*Your instructions:* Spot each line in the data below containing "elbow" and copy it.

*Data to use:*
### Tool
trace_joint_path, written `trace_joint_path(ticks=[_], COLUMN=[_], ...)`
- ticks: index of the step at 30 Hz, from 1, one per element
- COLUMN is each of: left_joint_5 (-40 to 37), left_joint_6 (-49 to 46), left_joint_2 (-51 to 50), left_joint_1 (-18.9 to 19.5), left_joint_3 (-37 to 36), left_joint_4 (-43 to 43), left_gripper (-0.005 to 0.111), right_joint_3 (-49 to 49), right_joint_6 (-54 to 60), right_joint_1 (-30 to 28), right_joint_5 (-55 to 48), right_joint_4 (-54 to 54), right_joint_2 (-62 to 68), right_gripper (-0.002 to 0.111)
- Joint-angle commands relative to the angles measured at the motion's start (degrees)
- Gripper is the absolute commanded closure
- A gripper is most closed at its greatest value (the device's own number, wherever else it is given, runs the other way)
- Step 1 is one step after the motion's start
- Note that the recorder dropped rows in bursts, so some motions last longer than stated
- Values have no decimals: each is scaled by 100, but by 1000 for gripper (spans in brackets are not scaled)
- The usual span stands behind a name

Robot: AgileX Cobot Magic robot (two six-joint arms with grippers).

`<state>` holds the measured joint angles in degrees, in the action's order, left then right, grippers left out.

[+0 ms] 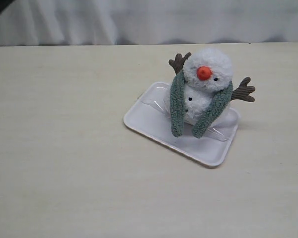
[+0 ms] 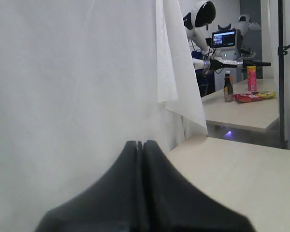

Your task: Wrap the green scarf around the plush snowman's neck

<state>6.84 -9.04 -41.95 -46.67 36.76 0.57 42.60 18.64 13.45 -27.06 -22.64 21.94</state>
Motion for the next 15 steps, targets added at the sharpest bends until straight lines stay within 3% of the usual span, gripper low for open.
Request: trace_joint_path(ticks=[1,15], left_joint_5=[-461,-565], left_joint_6=[74,74], left_joint_2=[401,564], left_joint_1=[6,6], left_joint_3=[-22,-22], left_joint_4=[58,9], left_gripper=[107,107], right_joint_3=[-26,-26], right_joint_6=[-10,-10], right_joint_1=[5,5], right_joint_5=[39,-9], right_joint_4=[50,50], right_joint_2=[-421,-975], right_gripper=[104,104])
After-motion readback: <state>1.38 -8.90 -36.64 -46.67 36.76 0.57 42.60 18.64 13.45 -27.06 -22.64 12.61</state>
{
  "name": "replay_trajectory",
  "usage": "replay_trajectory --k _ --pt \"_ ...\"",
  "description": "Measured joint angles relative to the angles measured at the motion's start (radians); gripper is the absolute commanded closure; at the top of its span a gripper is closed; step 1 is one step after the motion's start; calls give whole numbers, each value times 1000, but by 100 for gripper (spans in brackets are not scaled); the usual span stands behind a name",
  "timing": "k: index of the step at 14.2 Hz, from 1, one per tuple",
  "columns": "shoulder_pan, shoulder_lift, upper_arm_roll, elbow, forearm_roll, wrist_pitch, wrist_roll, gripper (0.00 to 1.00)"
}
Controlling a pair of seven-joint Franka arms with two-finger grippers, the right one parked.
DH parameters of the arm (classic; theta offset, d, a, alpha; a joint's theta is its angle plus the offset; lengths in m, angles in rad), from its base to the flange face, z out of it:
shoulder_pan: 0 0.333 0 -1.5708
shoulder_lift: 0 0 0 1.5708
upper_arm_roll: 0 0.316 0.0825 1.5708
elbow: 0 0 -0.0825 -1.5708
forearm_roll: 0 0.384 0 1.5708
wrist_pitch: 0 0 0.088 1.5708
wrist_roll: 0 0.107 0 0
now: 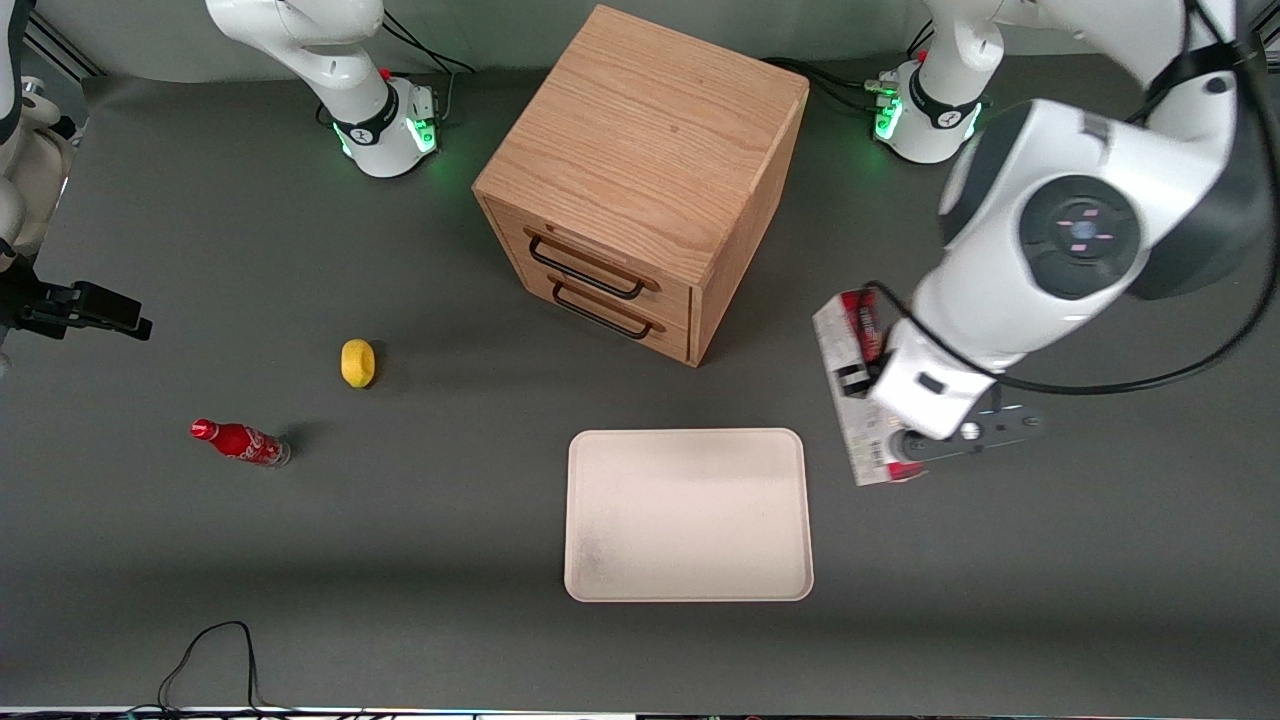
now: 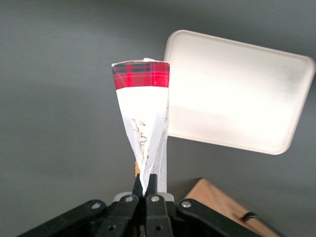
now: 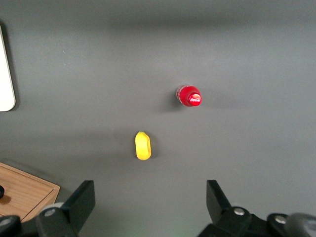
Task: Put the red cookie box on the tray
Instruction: 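Carry the held cookie box with the left gripper over the white tray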
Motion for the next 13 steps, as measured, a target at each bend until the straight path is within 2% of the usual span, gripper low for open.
replay_trajectory --k 3,7,13 --pt "-45 51 -5 35 0 46 -26 100" --pt "-46 97 -2 48 4 94 19 100" --pt "-38 244 10 42 61 239 59 100"
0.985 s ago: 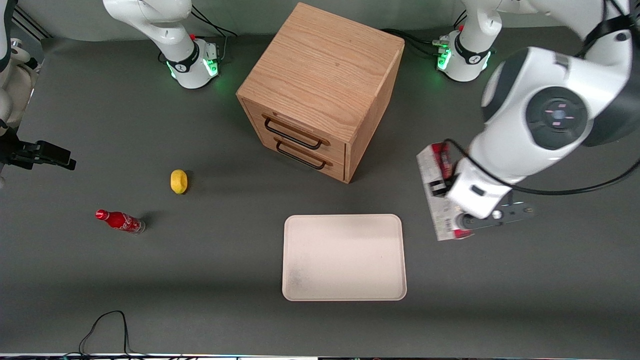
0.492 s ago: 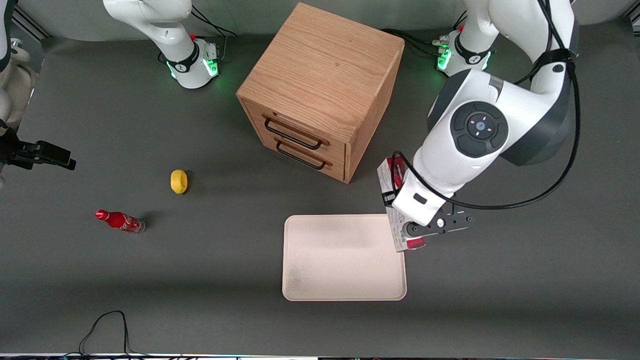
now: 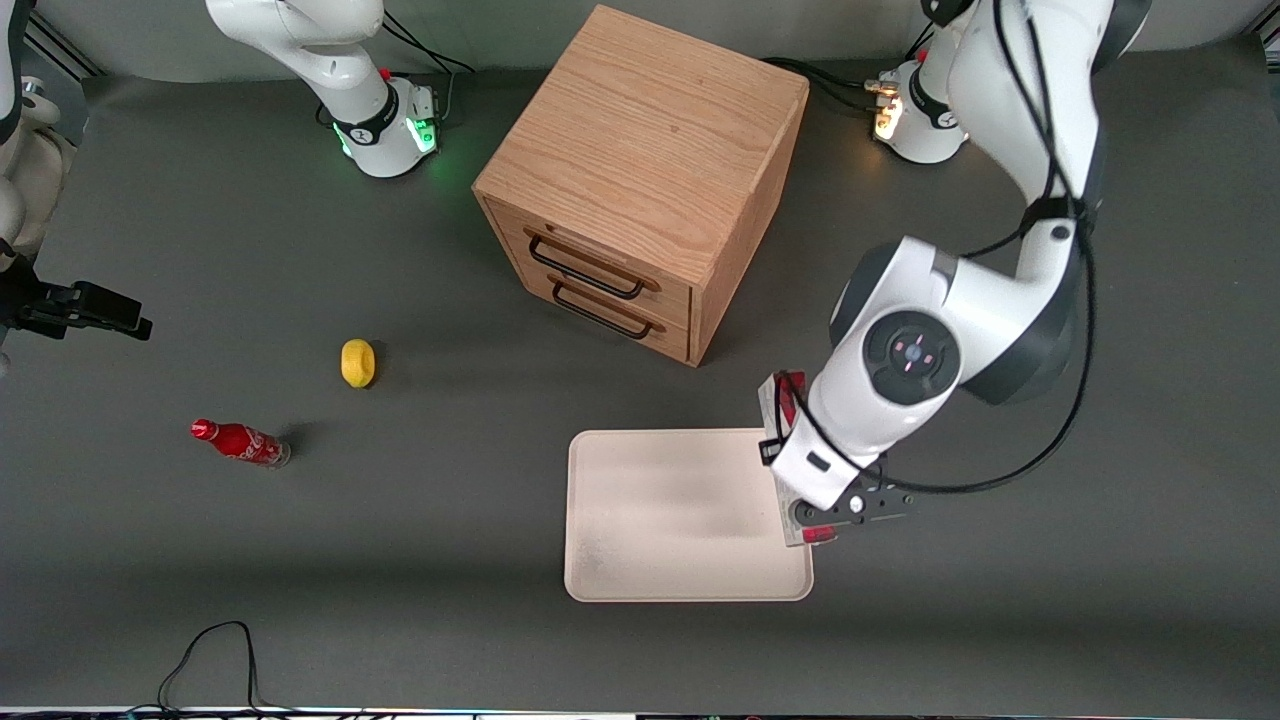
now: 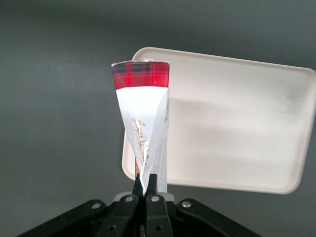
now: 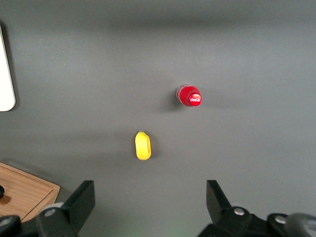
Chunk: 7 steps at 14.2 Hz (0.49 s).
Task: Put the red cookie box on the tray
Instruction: 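Carry the held cookie box with the left gripper over the white tray, then lower the cookie box onto the tray and open the left gripper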
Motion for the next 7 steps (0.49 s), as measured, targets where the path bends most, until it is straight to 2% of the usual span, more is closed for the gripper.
replay_trajectory --k 7 --pt "9 97 0 -52 47 162 36 100"
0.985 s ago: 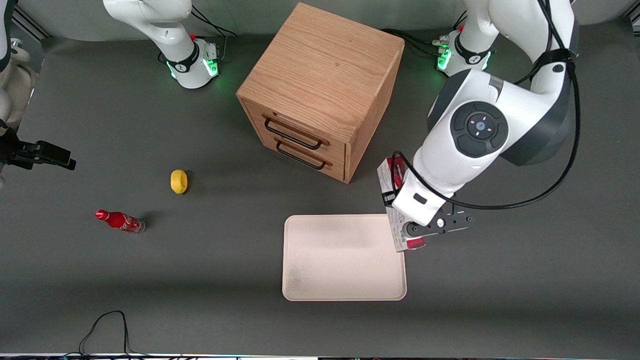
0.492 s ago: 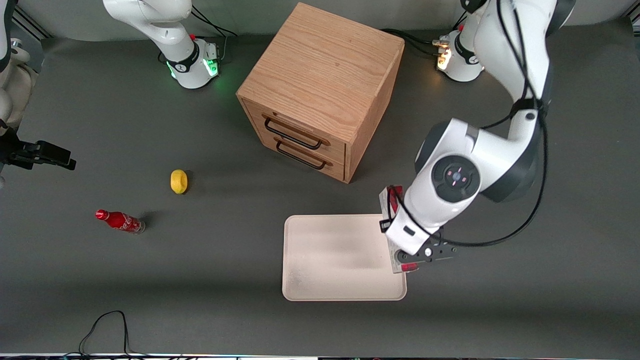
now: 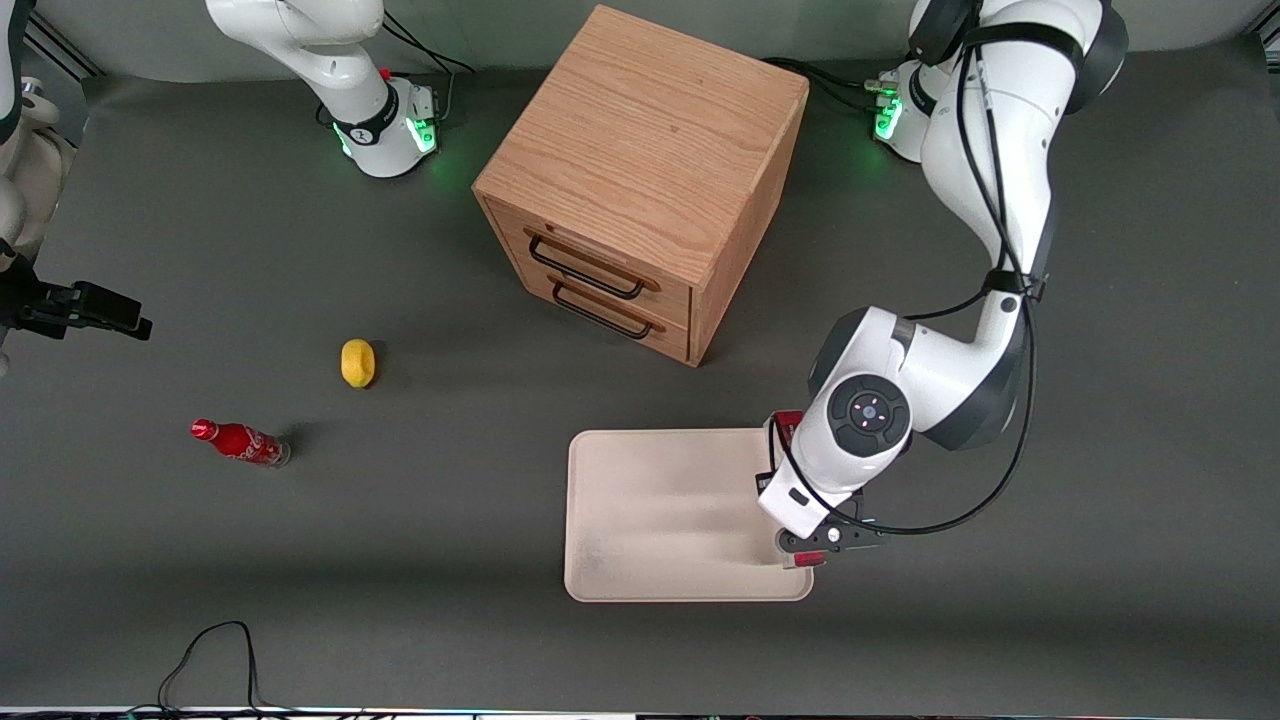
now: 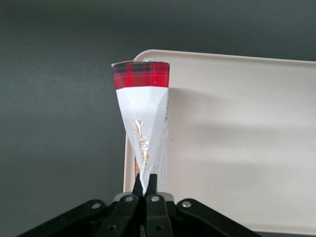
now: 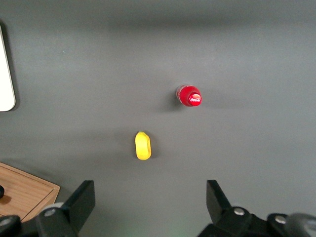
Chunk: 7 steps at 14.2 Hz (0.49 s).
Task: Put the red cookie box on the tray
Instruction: 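Lower the cookie box onto the tray and open the left gripper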
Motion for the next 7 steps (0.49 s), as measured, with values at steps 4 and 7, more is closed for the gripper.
replay_trajectory --k 4,7 --pt "0 31 0 -1 8 31 1 100" --pt "0 49 0 -1 10 61 2 100"
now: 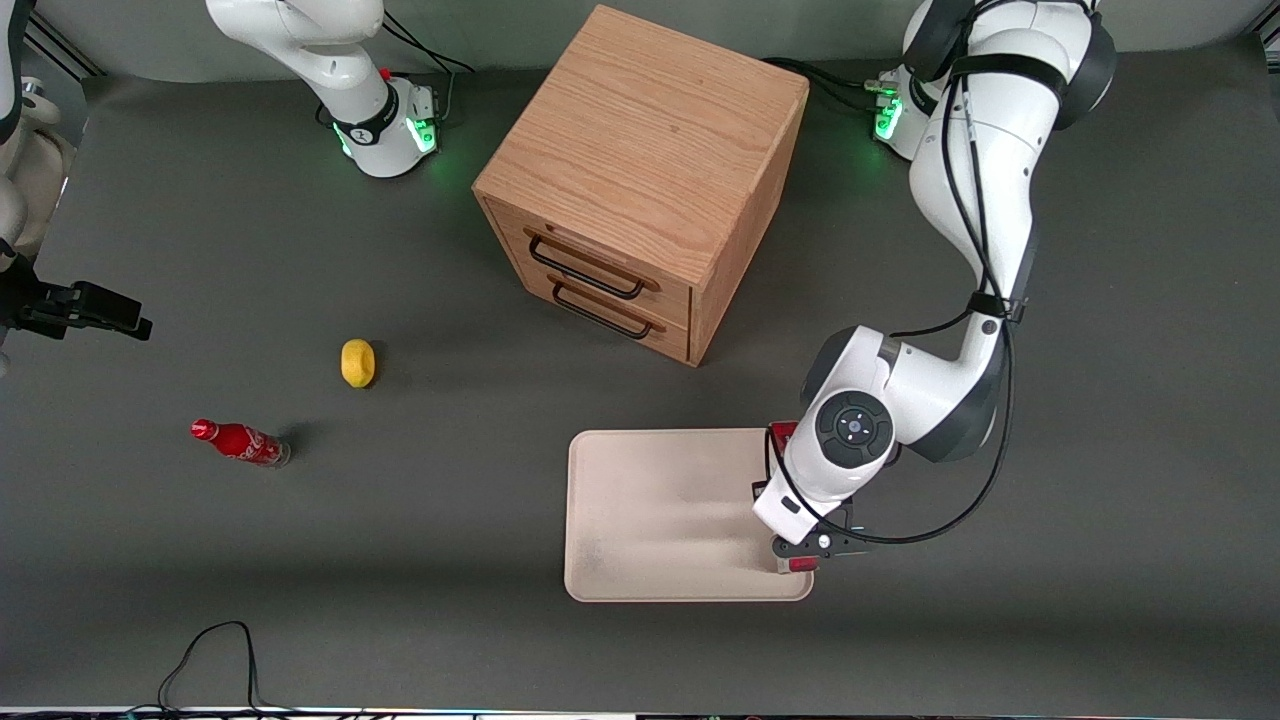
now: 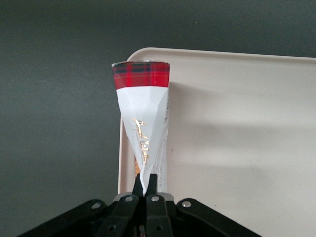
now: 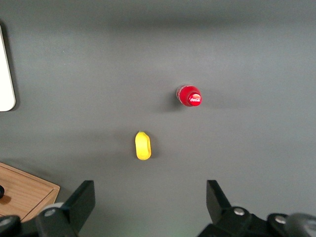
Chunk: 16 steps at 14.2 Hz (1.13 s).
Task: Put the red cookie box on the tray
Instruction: 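Lower the cookie box onto the tray and open the left gripper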
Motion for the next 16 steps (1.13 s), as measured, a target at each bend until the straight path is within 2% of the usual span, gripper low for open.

*Result of this task:*
  "columns": "shoulder_pan, shoulder_lift, upper_arm_roll, elbow, forearm_roll, wrist_pitch, wrist_roll, gripper (0.00 to 1.00)"
elbow: 0 0 -0.0825 -1.5708

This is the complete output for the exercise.